La mostra temporanea, almeno fino agli anni ‘80 del XX secolo [1], è percepita come un saggio visivo, una palestra (per critici e artisti) o un paesaggio effimero che si forma. E nel formarsi costruisce un sentiero metodologico, critico e teorico [2], che evidenzia il dibattito nato sotto il segno della fine dei grandi racconti [3] e mira a fare il punto sui mutamenti, i cambi di rotta, i criteri allestitivi che hanno condizionato, da Aperto ’80 a oggi, il mondo dell’arte e della critica.
Ora, al di là dei grandi problemi che causano le mostre di successo, dove quello che conta sono i visitatori o la rassegna stampa di turno, vale la pena evidenziare l’esistenza di un corpus allestitivo intelligente e cosciente che mira ancora a costruire un vivace discorso teorico [4].
La mostra come costruzione di un’idea, come apertura preferenziale di dibattiti sui problemi più scottanti della contemporaneità o come organizzazione di un pensiero che dalla teoria muove verso l’arte per generare formule di ulteriore riflessione, non è spirata con i grandi racconti. Ha saputo reinventarsi, piuttosto, per leggere i territori di un presente quanto mai ambiguo, pernicioso e pericoloso.
Difatti alcune mostre, tra gli anni ‘90 del Novecento e il primo decennio del XXI secolo, hanno caratterizzato la nuova scena della critica d’arte e dell’estetica interrogandosi su un sistema sfrangiato dalla megalopoli e dai meccanismi relazionali, dalle correnti dominanti dell’economia e dalla flessibility del lavoro, dai flussi di un paesaggio ibrido, carico di differenze e, nel contempo, paradossalmente omologante.
All’interno di questo paesaggio, la storia recente delle mostre temporanee d’arte contemporanea si presenta non solo coinvolta in un calderone di eventi nati per deliziare un pubblico medializzato, ma anche, a me pare, aperta a costruire laboratori utili a leggere il mondo della vita. Si tratta di “mostre pilota” [5] la cui forza riflessiva salta il fosso della mostromania dilagante e del mostrificio imperante, per aprire nuovi dibattiti critici, teorici, filosofici, socio-antropologici.

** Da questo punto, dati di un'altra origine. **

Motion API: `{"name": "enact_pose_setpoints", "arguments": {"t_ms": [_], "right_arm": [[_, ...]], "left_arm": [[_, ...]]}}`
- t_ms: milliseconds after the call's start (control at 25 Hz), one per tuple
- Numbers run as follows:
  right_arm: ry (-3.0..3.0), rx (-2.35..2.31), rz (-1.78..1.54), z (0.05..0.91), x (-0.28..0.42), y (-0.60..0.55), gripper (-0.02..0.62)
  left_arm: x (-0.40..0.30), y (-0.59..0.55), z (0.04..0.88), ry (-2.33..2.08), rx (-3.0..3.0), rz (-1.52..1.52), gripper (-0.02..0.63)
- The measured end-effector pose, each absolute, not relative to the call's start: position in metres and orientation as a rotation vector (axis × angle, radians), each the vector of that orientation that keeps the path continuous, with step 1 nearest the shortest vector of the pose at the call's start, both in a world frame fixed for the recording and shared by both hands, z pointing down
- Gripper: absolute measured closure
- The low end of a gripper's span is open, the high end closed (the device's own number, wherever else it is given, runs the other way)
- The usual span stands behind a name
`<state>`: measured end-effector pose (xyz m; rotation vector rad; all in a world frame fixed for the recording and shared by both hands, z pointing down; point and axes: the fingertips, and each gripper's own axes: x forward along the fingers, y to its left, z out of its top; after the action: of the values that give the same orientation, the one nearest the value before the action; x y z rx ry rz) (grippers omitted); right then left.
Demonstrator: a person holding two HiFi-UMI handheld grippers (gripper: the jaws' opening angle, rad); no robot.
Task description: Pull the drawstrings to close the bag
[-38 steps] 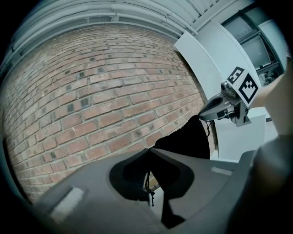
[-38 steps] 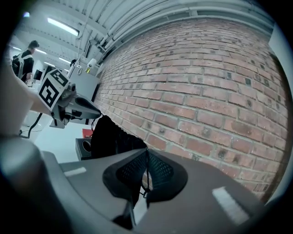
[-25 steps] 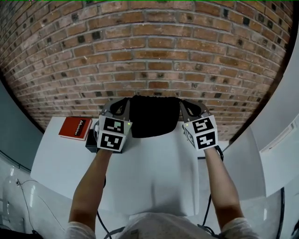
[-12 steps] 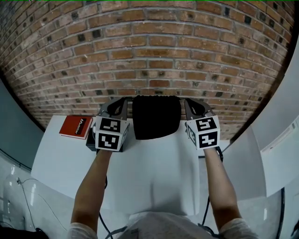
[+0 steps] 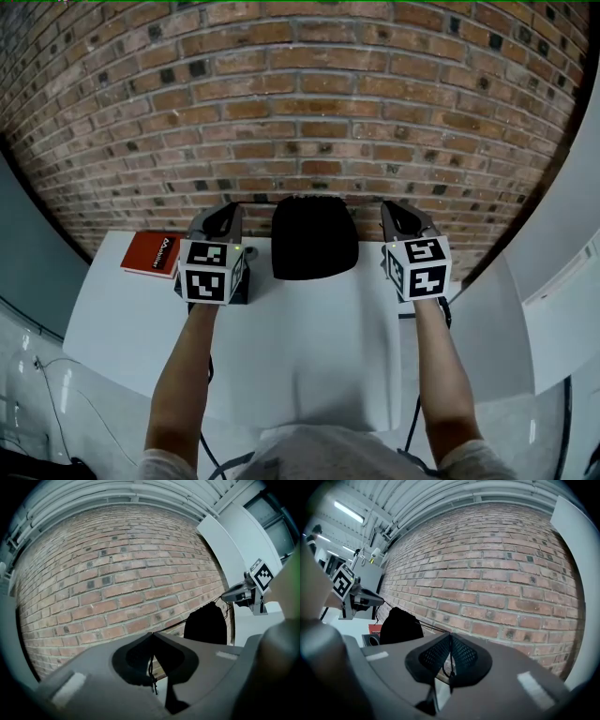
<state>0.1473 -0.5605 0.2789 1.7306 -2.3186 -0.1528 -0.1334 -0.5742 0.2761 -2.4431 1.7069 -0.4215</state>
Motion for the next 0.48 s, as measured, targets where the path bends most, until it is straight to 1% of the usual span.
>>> {"name": "enact_pose_setpoints", "arguments": {"t_ms": [480], "right_arm": [[-2.306,1.766,-0.134,0.2821,0.1550,-0.5575,0.586]], "left_arm": [[-0.1445,-0.5696,0.2769,1.750,-2.443,-0.396,0.598]]}}
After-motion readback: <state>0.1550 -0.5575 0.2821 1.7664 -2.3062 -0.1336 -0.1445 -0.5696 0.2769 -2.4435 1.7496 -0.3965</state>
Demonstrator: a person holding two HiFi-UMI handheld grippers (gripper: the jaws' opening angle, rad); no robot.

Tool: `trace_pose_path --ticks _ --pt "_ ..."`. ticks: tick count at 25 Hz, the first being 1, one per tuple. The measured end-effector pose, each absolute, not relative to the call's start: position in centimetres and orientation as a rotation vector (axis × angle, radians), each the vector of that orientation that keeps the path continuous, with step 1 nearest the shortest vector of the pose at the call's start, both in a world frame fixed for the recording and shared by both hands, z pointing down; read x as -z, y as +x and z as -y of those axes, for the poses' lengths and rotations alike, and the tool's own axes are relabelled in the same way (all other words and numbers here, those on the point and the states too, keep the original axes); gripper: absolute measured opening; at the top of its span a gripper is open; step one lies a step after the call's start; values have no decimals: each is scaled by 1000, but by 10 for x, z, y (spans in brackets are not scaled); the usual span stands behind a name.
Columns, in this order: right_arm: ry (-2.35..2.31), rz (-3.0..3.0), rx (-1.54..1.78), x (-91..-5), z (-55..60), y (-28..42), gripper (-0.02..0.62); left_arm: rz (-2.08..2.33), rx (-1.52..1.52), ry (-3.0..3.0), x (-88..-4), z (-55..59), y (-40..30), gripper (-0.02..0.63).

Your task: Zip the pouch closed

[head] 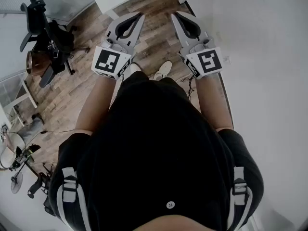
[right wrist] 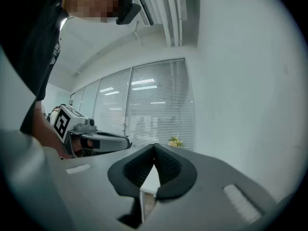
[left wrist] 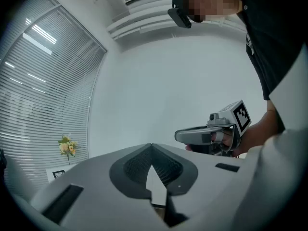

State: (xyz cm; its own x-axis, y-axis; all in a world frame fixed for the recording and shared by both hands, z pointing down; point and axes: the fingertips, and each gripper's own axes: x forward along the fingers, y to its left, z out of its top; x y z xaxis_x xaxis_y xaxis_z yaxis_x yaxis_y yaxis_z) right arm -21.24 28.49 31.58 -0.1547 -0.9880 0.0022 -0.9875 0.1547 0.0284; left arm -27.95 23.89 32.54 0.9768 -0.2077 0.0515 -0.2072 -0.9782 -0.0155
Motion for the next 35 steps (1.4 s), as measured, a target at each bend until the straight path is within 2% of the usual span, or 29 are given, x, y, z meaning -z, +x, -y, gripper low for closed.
trace_pose_path --ticks 22,25,31,35 --pt "1991 2395 -1 -321 -302 -214 14 -390 85 -3111 -329 -246 -292 11" --pt "1973 2406 -19 -324 -302 -213 63 -391 84 -3100 -328 -247 -292 12" --pt "1923 2434 -36 -328 -298 -208 177 -370 98 -3096 -330 -249 -280 151" --pt "1904 2445 -36 -330 -296 -206 213 -388 105 -3102 -335 -248 -275 212"
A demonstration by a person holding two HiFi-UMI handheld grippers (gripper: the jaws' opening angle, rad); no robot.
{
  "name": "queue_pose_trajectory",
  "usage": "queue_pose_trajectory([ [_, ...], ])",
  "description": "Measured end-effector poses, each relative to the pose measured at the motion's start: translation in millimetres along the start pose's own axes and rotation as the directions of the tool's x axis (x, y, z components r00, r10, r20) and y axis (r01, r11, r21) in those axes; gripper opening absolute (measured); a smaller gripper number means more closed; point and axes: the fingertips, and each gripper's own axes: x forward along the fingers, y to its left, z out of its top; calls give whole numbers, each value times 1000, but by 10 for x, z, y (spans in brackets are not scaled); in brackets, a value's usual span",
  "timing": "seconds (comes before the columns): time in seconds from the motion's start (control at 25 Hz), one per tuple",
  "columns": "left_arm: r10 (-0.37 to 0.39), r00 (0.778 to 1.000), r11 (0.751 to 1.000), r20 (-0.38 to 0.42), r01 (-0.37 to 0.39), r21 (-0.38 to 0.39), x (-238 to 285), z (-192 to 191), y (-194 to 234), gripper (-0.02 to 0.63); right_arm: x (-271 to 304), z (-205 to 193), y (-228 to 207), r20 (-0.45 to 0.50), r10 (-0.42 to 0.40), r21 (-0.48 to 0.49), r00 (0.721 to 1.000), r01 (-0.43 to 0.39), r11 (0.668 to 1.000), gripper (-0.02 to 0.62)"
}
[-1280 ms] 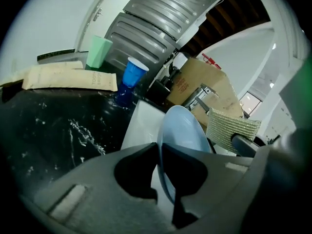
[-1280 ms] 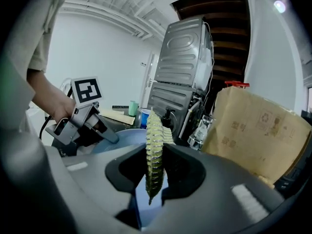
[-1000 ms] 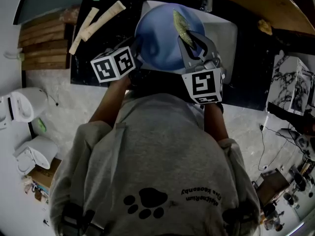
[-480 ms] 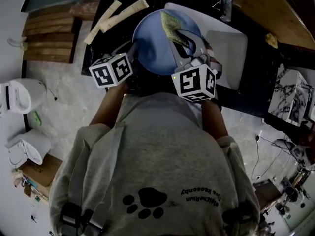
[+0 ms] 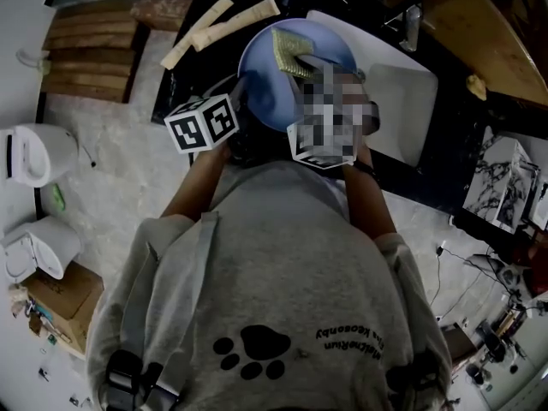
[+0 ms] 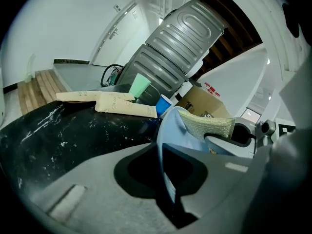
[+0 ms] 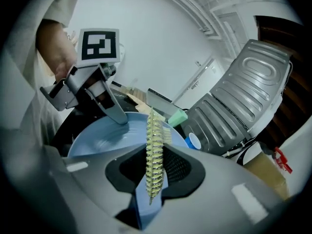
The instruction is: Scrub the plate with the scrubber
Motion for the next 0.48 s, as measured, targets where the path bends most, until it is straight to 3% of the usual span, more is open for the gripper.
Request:
queue_pose_trajectory([
  [0.48, 44, 998, 997, 51, -41, -62, -2, -43, 73, 25, 224, -26, 391, -30, 192, -81, 981, -194, 978, 75],
])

Da Magiciens de la Terre (1989) a Post-Human (1992-93), che evidenziano le problematiche del multiculturalismo e del modello organico, dalle manovre sull’arte e l’abitare [6] messe in campo, a Piazza Plebiscito, con La montagna di sale di Mimmo Paladino a Identità e Alterità (1995). Per giungere, poi, a Sensation (1997-99) e L’Art Biotech (2003), che interrogano le “metafore biologiche” (J. Hauser) e i profondi cambiamenti di un’arte che non si rappresenta ma si presenta per modulare un approccio creativo teso a ritessere le trame del Dna. A Sogni e Conflitti. La dittatura dello spettatore (2003) e Punti Cardinali dell’Arte (2003). O alle più recenti Eurasia. Dissolvenze geografiche dell’arte (2008), 11 Settembre (2009) e Exhibition/Exhibition (2010-11). Le stanze della critica e della teoria hanno ragionato sugli scenari che, dagli anni ‘90 del Novecento, si estendono e si reinventano nel primo decennio del XXI secolo per trovare ulteriori strade, nuove vie di pensiero e costruzione teorica [7]. Contrade di pensiero, queste, che dai territori dell’arte si sono riversate in quelli della critica e della teoria, ponendo le basi riflessive non solo per il mondo dell’arte, ma anche per quello dell’intera umanità.
[1] Per una puntuale panoramica sulla storia delle mostre si veda almeno F. Pirani, Che cos’è una mostra d’arte, Carocci, Roma 2010.
[2] Cfr. F. Ferrari, Lo spazio critico, luca sossella editore, Roma 2004.
[3] Cfr. J.-F. Lyotard, La condition postmoderne, Les Editions de Minuit, Paris 1979.
[4] Cfr. J.-C., Ammann, L’esposizione come strumento critico, in E. Mucci e P. L. Tazzi (a cura di), Teoria e pratica della critica d’arte, Feltrinelli, Milano 1979, pp. 165-180.
[5] A. Vettese, Ma questo è un quadro, Carocci, Roma 2005, p. 33.
[6] Cfr. A. Trimarco, L’arte e l’abitare, Editoriale Modo, Milano 2001.
[7] Cfr. S. Zuliani, Effetto museo, Bruno Mondadori, Milano 2009.